What Tully says of war may be applied to disputing,—it should be always so managed as to remember that the only true end of it is peace: but generally true disputants are like true sportsmen,—their whole delight is in the pursuit; and a disputant no more cares for the truth than the sportsman for the hare.

Alexander Pope: Thoughts on Various Subjects.

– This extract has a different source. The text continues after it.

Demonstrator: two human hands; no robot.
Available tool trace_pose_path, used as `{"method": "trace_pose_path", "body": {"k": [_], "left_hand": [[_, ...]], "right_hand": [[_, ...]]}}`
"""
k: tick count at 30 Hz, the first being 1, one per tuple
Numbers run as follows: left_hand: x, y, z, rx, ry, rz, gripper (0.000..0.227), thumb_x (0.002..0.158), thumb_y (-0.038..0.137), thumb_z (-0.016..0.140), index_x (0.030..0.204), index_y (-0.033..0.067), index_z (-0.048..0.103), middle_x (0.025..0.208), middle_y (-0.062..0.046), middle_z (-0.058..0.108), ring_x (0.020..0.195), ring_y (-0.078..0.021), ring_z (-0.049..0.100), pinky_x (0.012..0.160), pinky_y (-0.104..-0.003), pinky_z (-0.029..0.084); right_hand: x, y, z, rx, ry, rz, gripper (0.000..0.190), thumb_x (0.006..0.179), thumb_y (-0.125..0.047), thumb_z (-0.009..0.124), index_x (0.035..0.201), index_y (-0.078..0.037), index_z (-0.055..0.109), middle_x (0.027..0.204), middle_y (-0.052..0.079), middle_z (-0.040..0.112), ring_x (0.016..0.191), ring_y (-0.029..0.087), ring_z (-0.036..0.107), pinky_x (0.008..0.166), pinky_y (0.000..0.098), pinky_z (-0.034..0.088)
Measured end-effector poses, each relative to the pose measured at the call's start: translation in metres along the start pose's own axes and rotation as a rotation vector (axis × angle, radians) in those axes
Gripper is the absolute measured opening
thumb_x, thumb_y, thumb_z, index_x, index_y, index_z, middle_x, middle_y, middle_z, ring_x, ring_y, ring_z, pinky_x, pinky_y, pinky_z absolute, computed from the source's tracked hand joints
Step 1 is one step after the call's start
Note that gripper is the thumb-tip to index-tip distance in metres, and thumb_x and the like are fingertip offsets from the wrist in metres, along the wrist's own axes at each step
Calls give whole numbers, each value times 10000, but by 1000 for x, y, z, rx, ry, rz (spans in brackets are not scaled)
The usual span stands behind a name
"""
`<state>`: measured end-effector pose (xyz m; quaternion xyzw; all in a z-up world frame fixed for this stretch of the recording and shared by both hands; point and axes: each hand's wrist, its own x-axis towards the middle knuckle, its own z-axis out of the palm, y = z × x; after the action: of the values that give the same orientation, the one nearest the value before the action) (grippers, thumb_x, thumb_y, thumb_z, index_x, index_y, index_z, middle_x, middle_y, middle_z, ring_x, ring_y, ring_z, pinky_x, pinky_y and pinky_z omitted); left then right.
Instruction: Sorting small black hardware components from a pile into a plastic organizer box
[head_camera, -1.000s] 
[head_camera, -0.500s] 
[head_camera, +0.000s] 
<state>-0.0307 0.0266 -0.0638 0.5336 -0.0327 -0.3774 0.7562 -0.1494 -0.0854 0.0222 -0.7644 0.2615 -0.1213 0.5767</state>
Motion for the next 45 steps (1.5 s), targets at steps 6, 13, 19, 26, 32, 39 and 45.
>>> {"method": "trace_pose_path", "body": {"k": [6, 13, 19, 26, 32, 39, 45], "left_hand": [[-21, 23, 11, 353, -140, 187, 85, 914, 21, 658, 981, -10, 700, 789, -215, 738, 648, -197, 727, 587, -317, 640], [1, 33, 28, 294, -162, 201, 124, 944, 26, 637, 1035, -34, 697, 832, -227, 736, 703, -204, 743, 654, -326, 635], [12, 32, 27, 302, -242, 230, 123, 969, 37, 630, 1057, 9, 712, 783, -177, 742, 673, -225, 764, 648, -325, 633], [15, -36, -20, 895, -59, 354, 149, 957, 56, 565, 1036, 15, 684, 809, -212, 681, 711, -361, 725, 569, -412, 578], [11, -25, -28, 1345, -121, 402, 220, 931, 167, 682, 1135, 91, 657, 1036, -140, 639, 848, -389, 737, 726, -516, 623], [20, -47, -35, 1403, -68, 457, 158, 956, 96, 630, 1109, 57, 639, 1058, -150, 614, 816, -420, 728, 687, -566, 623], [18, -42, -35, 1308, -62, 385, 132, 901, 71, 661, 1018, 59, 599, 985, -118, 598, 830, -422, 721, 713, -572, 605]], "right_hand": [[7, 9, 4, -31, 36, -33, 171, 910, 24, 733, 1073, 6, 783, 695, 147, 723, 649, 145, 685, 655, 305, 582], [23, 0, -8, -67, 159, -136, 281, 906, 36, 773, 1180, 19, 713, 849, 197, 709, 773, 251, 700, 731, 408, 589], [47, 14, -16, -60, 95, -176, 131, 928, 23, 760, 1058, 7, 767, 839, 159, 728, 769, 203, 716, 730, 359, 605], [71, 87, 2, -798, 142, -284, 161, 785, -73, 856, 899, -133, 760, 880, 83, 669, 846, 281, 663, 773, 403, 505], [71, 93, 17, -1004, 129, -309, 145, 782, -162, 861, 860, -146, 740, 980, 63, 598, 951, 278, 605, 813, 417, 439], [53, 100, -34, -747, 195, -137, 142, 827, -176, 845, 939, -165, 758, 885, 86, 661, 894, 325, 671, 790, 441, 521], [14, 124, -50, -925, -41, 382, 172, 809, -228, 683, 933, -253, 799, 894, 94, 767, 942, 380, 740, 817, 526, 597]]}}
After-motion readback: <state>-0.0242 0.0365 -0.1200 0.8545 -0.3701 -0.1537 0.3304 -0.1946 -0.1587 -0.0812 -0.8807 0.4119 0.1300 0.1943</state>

The like censurings and despisings have embittered the spirits, and whetted both the tongues and pens, of learned men one against another.

Robert Sanderson.

It is very unfair in any writer to employ ignorance and malice together; because it gives his answerer double work.

Jonathan Swift.

It will happen continually that rightly to distinguish between two words will throw great light upon some controversy in which words play a principal part; nay, will virtually put an end to that controversy altogether.

Richard C. Trench.

Disputation carries away the mind from that calm and sedate temper which is so necessary to contemplate truth.

Dr. Isaac Watts.

Young students, by a constant habit of disputing, grow impudent and audacious, proud and disdainful.

Dr. Isaac Watts.

A spirit of contradiction is so pedantic and hateful that a man should watch against every instance of it.

Dr. Isaac Watts.

A person of a whiffing and unsteady turn of mind cannot keep close to a point of controversy, but wanders from it perpetually.

Dr. Isaac Watts.

When the state of the controversy is plainly determined, it must not be altered by another disputant in the course of the disputation.

Dr. Isaac Watts.

It is to diffuse a light over the understanding, in our enquiries after truth, and not to furnish the tongue with debate and controversy.

Dr. Isaac Watts.

Controversy, though always an evil in itself, is sometimes a necessary evil. To give up everything worth contending about, in order to prevent hurtful contentions, is, for the sake of extirpating noxious weeds, to condemn the field to perpetual sterility. Yet, if the principle that it is an evil only to be incurred when necessary for the sake of some important good, were acted upon, the two classes of controversies mentioned by Bacon would certainly be excluded. The first, controversy on subjects too deep and mysterious, is indeed calculated to gender strife. For, in a case where correct knowledge is impossible to any and where all are, in fact, in the wrong, there is but little likelihood of agreement: like men who should rashly venture to explore a strange land in utter darkness, they will be scattered into a thousand devious paths. The second class of subjects that would be excluded by this principle, are those which relate to matters too minute and trifling.

Richard Whately: Annot. on Bacon’s Essay, Of Unity in Religion.